As a reward for “resisting temptation,” both officers were given 10 thousand rubles at a celebratory ceremony.

Despite being a ubiquitous stereotype of Russians, bribing is indeed an illegal offense in Russia punishable by as little as a small fine or as much as up to eight years in prison. The truck driver in question faces up to three years in prison.

According to the press release, the award was part of a regional initiative begun in 2008 to try and cut down on the amount of bribes accepted by traffic police. Upon reporting an attempted bribe to their superiors, officers in Khakassia are awarded an amount ten times what had been proposed to them. Fourteen such cases were recorded in 2009, with another seven recorded in the first three months of the current year. “In these cases, all conscientious officers were awarded,” the press release says.

Fighting corruption has been one of President Dmitri Medvedev’s primary stated policy objectives since taking office in 2008, but bribery is so entrenched in Russian society that his likelihood for success is questionable at best. At a hearing just last week, the German-based carmaker Daimler admitted to paying tens of millions of dollars in bribes to 22 foreign governments, including Russia, to obtain high-level contracts. The U.S. Department of Justice says that the Russian Interior Ministry, Defense Ministry, and regional government officials are guilty of accepting more than $7 million of these bribes.

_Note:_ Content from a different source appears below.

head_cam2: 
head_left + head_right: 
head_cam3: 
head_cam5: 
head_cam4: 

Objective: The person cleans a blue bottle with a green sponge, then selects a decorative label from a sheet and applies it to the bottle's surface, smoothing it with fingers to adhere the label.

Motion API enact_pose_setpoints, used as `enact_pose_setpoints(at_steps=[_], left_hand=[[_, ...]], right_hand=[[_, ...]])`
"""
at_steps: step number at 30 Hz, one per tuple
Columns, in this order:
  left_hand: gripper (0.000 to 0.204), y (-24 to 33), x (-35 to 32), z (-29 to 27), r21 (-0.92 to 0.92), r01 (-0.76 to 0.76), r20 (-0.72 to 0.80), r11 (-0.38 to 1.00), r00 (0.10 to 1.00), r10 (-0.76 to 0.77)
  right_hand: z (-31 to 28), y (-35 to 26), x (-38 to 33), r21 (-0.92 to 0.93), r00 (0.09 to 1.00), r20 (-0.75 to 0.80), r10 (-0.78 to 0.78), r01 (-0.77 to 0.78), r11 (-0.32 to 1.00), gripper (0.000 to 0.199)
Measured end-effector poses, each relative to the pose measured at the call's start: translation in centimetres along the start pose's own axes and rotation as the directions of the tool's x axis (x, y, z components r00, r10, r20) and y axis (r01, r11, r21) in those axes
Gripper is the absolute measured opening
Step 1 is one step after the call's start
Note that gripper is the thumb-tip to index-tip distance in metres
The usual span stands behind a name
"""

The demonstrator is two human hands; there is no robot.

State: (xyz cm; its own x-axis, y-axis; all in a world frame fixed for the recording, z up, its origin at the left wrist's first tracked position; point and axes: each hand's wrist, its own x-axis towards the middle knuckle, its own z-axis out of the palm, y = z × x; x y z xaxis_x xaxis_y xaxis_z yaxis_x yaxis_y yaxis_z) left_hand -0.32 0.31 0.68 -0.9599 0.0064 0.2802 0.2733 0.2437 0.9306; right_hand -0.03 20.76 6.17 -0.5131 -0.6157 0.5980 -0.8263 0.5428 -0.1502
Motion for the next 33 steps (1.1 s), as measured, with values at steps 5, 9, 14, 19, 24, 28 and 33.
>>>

Moreover, a report released last month from the Russian Interior Ministry’s economic safety department says that the average cost of a bribe doubled in 2009 from the year before. While figures for early 2010 indicate that the costs may be beginning to decline, they have a very long way to fall – the most recent comprehensive study in 2005 estimated that ordinary Russians exchanged more than $3 billion in bribes annually, a figure that doesn’t include the $316 billion paid by businesses and entrepreneurs. A 2009 study by Transparency International put Russia in 146th place worldwide on its global corruption index, only one rank higher than in 2008.